Ask any experienced TEM analyst what separates a program that delivers sustained savings from one that produces a one-time audit credit and then flatlines. The answer is almost always the same: IT Inventory.
Not the software. Not the number of analysts. The inventory.
This is not a glamorous point. Nobody writes case studies about their beautifully maintained service inventory. But after working with organizations across healthcare, retail, manufacturing, and financial services, the pattern is consistent: the quality of your IT inventory determines the ceiling of what your TEM program can achieve.
What “Inventory” Actually Means in This Context
When TEM practitioners talk about inventory, they mean a complete, accurate, current record of every telecom and technology service your organization is paying for. Every wireline circuit. Every wireless line. Every data connection, conferencing account, VoIP trunk, internet circuit, and cloud connectivity service. Every location it serves. Every carrier it comes from. Every contract it lives under.
That sounds straightforward. In practice, for most mid-sized companies and enterprises, building that inventory for the first time is revelatory in the worst possible way.
What Organizations Typically Find
During a Valicom onboarding engagement, the inventory discovery process routinely surfaces:
- Services billing for locations that closed years ago
- Wireless lines assigned to employees who left the organization
- Services ordered and never disconnected after a technology migration
- Contracts that auto-renewed without anyone’s knowledge
- Old and high-cost technology still active and billing
None of these show up on an invoice in a way that is obviously wrong.
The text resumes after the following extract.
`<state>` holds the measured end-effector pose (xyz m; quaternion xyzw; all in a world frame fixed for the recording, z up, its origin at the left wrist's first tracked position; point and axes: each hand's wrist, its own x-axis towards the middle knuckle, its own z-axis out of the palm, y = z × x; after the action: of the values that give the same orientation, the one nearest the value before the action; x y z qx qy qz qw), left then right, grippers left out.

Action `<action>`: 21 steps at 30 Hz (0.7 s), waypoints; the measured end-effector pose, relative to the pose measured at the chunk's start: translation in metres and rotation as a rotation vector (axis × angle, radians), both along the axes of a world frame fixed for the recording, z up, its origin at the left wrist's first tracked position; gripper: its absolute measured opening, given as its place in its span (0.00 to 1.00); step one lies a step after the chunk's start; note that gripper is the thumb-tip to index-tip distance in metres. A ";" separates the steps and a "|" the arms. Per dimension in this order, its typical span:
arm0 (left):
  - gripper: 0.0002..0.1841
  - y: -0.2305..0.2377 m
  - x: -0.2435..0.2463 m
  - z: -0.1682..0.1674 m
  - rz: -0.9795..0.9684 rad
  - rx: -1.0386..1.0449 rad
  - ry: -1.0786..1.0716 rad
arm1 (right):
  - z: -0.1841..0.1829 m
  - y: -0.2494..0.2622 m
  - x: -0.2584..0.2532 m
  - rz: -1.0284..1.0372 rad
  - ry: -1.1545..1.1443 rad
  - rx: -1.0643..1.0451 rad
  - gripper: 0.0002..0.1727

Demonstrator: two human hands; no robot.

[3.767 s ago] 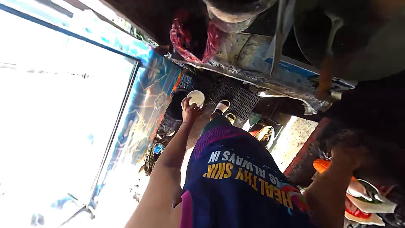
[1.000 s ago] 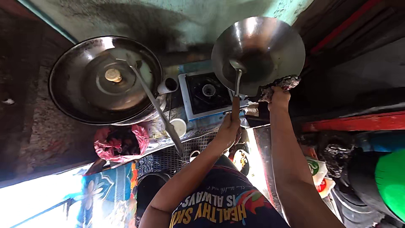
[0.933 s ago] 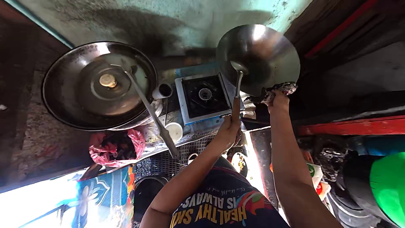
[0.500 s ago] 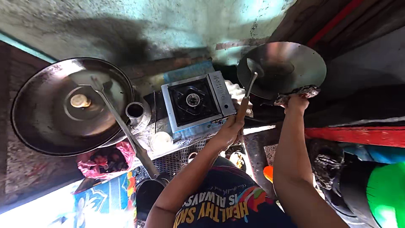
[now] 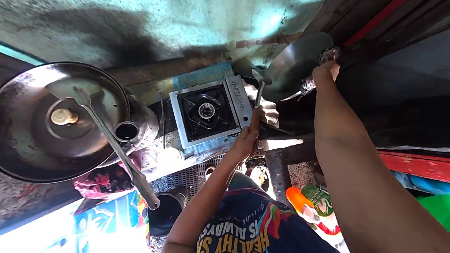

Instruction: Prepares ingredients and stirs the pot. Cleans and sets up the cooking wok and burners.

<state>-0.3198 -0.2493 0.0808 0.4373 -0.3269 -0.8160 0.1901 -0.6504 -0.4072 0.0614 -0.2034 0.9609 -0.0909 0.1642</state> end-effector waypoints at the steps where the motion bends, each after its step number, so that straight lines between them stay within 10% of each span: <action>1: 0.09 0.000 0.001 -0.002 -0.002 -0.005 0.000 | 0.000 0.001 0.000 0.013 0.019 0.006 0.29; 12: 0.14 0.004 0.012 0.001 -0.115 -0.362 -0.126 | 0.031 0.071 0.001 -0.135 -0.020 -0.345 0.30; 21: 0.23 0.027 0.046 0.060 -0.350 -0.690 -0.769 | 0.007 0.116 0.095 -0.182 -0.526 -0.851 0.15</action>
<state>-0.2738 -0.2219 0.1407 0.5556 -0.6895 -0.4620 0.0505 -0.5550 -0.2908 0.0686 -0.1380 0.7785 -0.5366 0.2947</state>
They are buried in line items across dozens of carrier bills processed by an accounts payable team that has no way of knowing what is supposed to be there. (This is one of the core reasons why the warning signs of needing a telecom audit so often go unnoticed until the numbers become impossible to ignore.)
The Cascading Effect of Bad Inventory
Here is why inventory quality matters so much beyond the obvious cost of paying for unused services. Every other function in a TEM program depends on it.
Invoice validation requires knowing what you should be billed for. Without accurate inventory, auditing an invoice is guesswork. You can catch math errors, but you cannot catch a carrier billing you for a service you thought was disconnected if you have no record of whether it was ever disconnected.
Dispute management requires documentation. When you identify a billing error and need to dispute it with a carrier, your case rests on your ability to show what was contracted, what was ordered, and what was actually delivered. That documentation comes from inventory.
Contract benchmarking requires knowing what you have. Before you can negotiate better rates, you need to know exactly what services you are buying and in what volume. Carriers are skilled at exploiting the information asymmetry that comes from negotiating against organizations that do not have a clear picture of their own environment.
Cost allocation requires service-to-location mapping. If finance needs to allocate telecom costs to business units or cost centers, that allocation is only as accurate as the inventory that maps services to locations to departments.
Building Inventory That Stays Accurate
The challenge with telecom inventory is not building it once. It is keeping it current. Services change constantly. Moves, adds, changes, and disconnects (MACDs) happen every month. Employees leave. Locations open and close. Carriers make changes on their end that never get communicated.
Effective inventory maintenance requires a process, not just a system. That means:
- Capturing every MACD order and updating inventory at the point of change, not retrospectively
- Reconciling inventory against invoices every billing cycle to catch discrepancies before they compound
- Conducting periodic full-environment audits to identify drift between what the inventory says and what is actually active
This is operationally demanding work. For most organizations, sustaining it alongside everything else on the IT team’s plate is unrealistic without dedicated support. It is one of the primary reasons the hybrid TEM model, platform combined with managed services, tends to outperform software-only implementations over time.
The Bottom Line
Telecom inventory is not a feature of a TEM program. It is the foundation. Everything built on top of incomplete or outdated inventory, whether billing validation, cost forecasting, contract optimization, or dispute management, will underperform accordingly.
If your organization does not have a clean, current, centralized inventory of every telecom service it is paying for, that is the first problem to solve. Everything else follows from there.